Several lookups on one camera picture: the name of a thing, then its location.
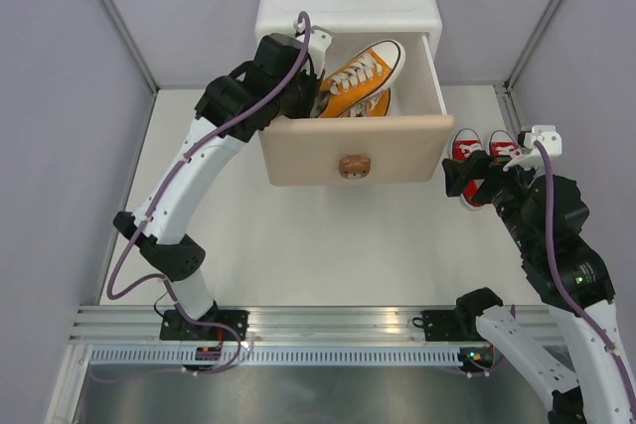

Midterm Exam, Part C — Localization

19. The brown bear knob top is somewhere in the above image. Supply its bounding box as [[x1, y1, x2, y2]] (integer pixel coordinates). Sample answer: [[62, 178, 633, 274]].
[[338, 155, 372, 180]]

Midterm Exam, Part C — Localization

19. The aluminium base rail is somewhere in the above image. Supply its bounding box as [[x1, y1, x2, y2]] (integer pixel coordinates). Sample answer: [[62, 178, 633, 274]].
[[69, 305, 565, 352]]

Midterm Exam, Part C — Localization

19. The orange sneaker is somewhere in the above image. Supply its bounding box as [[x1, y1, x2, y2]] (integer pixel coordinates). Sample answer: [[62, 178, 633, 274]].
[[311, 39, 406, 119], [341, 89, 392, 118]]

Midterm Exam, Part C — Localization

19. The beige top drawer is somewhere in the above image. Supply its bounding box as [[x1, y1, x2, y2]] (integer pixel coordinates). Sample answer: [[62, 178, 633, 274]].
[[259, 33, 455, 187]]

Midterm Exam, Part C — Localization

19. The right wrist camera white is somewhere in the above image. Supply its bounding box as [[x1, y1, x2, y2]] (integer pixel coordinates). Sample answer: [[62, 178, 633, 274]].
[[503, 125, 562, 171]]

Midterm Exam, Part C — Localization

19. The aluminium frame post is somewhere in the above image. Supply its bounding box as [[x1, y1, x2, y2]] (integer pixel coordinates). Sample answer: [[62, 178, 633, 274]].
[[494, 0, 565, 133], [97, 0, 160, 97]]

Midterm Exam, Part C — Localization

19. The red sneaker right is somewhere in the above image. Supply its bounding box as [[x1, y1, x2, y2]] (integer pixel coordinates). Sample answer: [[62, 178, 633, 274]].
[[488, 130, 522, 158]]

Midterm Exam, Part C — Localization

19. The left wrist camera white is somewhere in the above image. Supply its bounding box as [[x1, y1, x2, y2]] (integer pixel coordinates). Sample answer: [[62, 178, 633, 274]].
[[293, 16, 333, 63]]

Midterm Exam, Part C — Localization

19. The red sneaker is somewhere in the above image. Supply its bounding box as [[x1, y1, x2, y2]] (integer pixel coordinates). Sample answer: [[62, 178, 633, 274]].
[[488, 130, 522, 158], [448, 128, 486, 211]]

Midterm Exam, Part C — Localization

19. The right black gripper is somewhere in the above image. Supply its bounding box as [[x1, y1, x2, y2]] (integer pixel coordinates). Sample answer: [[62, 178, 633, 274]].
[[441, 147, 544, 251]]

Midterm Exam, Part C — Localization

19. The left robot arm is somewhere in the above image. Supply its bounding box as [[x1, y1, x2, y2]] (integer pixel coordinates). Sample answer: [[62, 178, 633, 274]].
[[113, 27, 332, 341]]

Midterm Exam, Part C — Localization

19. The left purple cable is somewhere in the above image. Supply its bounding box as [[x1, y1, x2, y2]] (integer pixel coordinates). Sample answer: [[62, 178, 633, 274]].
[[88, 11, 312, 384]]

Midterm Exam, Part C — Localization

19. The white slotted cable duct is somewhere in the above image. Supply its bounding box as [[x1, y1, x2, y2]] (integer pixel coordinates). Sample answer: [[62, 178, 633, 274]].
[[90, 346, 461, 367]]

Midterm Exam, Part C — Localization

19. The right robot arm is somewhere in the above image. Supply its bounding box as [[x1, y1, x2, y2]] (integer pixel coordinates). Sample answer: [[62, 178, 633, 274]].
[[442, 144, 635, 423]]

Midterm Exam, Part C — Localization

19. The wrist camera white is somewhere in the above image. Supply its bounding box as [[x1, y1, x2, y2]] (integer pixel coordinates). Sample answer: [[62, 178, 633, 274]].
[[503, 125, 562, 171], [293, 16, 333, 63]]

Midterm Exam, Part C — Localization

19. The right aluminium frame post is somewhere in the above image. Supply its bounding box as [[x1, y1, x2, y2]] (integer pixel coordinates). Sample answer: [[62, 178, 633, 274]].
[[494, 0, 565, 133]]

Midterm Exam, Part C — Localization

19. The red sneaker left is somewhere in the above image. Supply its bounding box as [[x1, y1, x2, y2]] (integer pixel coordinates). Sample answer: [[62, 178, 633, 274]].
[[448, 128, 486, 211]]

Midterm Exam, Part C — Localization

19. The left aluminium frame post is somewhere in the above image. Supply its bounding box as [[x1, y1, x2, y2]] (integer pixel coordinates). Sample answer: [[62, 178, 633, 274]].
[[97, 0, 160, 97]]

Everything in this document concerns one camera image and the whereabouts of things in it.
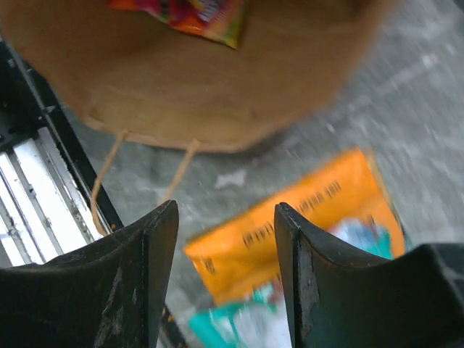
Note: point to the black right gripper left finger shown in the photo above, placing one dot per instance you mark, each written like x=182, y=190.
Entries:
x=110, y=293

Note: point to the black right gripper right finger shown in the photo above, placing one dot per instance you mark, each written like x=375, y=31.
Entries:
x=345, y=297

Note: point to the teal white snack bag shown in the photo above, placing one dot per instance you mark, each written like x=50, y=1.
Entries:
x=260, y=320

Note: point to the orange snack bag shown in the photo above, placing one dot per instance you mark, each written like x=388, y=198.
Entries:
x=244, y=253

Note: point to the red brown paper bag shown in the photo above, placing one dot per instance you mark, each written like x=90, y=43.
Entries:
x=127, y=74

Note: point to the yellow red candy packet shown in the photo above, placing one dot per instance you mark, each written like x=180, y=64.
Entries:
x=215, y=20

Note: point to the aluminium front rail frame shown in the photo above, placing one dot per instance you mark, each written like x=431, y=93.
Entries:
x=46, y=177

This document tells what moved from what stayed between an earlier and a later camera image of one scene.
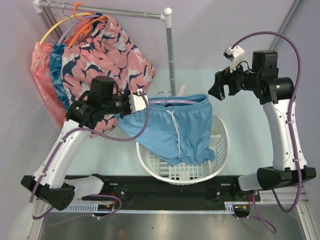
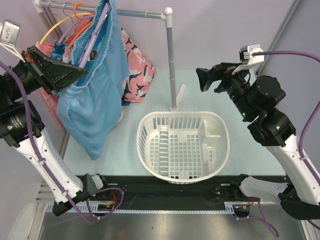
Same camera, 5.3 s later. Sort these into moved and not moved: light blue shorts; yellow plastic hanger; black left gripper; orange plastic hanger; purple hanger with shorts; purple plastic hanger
Moved: light blue shorts; black left gripper; purple plastic hanger
Not moved: orange plastic hanger; purple hanger with shorts; yellow plastic hanger
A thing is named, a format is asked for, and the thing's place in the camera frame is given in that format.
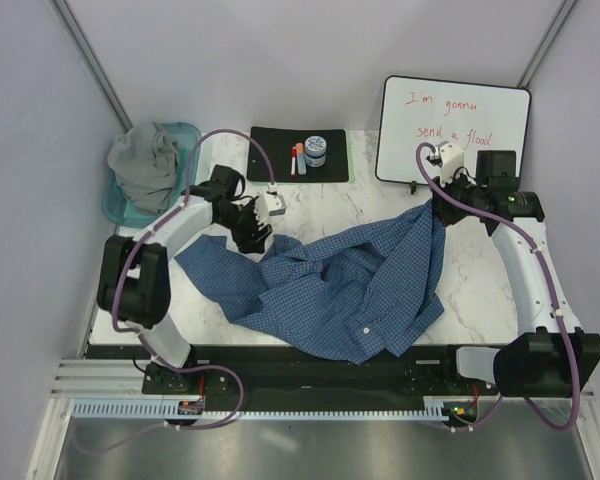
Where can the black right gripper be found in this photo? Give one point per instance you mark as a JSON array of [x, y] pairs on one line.
[[441, 206]]

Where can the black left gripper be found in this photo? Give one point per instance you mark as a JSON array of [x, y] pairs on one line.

++++++++

Exercise goal:
Only lines holding "each" are wanted; copy all of them from the listing.

Solution to the problem:
Note: point to the black right gripper left finger shown in the photo above, placing one dot per instance you mark, each written like x=182, y=190.
Note: point to the black right gripper right finger shown in the photo above, placing one dot per instance you mark, each written like x=375, y=31.
Note: point to the teal white snack bag shown in the photo above, placing one dot per instance you mark, each written like x=50, y=1.
Note: point to the orange snack bag shown in the photo above, placing one dot per instance you mark, each written like x=388, y=198.
Note: point to the red brown paper bag shown in the photo above, placing one dot per instance you mark, each written like x=90, y=43.
Note: point to the yellow red candy packet shown in the photo above, placing one dot per instance you mark, each written like x=180, y=64.
Note: point to the aluminium front rail frame shown in the photo above, placing one dot per instance you mark, each written like x=431, y=93.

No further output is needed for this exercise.